To understand the carbon cycling associated with these Paleoproterozoic orogenic events, we examine graphitic-pyritic shear zones in N. Alberta and Saskatchewan, Canada associated with the building of Laurentian and by extension Nuna. These graphitic shear zones formed during the Taltson-Snowbird and Trans-Hudson orogenies of North America and involved the collisions of the Slave-Rae, Rae-Hearne, and Hearne-Superior Cratons, respectively.

Using a coupled Re-Os/U-Pb dating approach, we found that the shear zone hosted graphite predominantly formed from biogenic carbon that was deposited during the retrograde stages of metamorphism and spanned a 200 Myr interval (ca. 1.9-1.7 Ga), with graphite-pyrite deposition occurring at a periodicity of ca. 30 Ma.

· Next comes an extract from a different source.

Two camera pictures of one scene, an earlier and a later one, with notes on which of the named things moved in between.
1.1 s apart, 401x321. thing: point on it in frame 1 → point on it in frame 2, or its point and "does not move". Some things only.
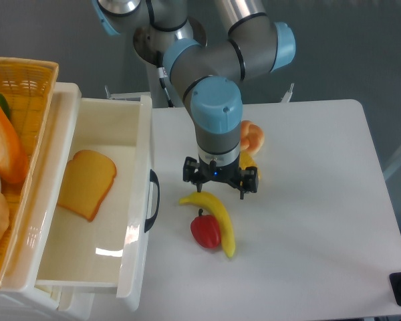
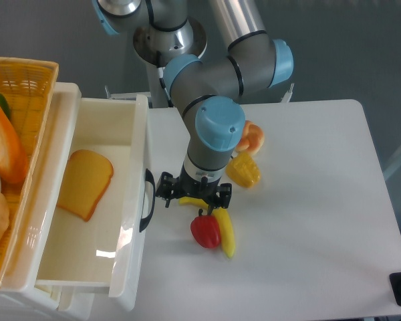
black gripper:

We modeled the amount of graphite mobilized into these shear zones at the individual and population scale to better understand the local and regional dynamics of carbon cycling. Our findings suggest that >50 million tonnes of C was mobilized over this 200 Myr interval. Similar hydrothermal graphite occurrences are also preserved across other Nuna associated mountain belts, such as those found in Greenland, NW Scotland, Russia, Finland, Norway, and Sweden. This provides strong evidence that the mass movement of graphitic carbon is a common feature of the orogenic cycle.